* [TASK DETAILS]:
Go through the material and tally the lines containing the string "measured". Give the total alone.
··· AVAILABLE DATA
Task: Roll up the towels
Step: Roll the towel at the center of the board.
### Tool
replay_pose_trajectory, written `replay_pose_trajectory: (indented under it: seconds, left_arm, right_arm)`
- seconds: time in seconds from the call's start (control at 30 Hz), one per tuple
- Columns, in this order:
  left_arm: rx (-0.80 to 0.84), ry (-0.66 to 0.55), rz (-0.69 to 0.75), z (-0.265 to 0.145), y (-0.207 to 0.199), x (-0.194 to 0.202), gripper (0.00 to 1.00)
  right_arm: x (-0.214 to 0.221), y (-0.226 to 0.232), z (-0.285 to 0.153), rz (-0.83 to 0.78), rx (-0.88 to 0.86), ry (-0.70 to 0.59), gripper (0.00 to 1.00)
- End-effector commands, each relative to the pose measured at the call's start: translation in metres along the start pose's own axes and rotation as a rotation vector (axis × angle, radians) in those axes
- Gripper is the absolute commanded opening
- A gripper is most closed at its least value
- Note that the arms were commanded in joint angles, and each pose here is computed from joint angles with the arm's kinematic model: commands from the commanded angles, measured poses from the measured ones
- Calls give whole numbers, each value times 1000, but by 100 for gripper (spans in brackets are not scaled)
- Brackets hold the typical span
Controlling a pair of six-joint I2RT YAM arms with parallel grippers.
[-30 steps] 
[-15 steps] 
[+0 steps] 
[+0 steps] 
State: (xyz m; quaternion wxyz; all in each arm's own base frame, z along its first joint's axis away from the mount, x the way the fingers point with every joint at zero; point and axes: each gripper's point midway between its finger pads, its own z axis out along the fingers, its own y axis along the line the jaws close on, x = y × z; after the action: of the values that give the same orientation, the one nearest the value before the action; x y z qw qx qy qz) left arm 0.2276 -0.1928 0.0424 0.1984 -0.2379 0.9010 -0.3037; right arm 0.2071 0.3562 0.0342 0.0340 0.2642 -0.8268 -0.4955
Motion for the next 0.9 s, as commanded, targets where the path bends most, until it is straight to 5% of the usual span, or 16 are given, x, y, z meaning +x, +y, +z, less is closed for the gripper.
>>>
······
* [EXERCISE OUTPUT]:
2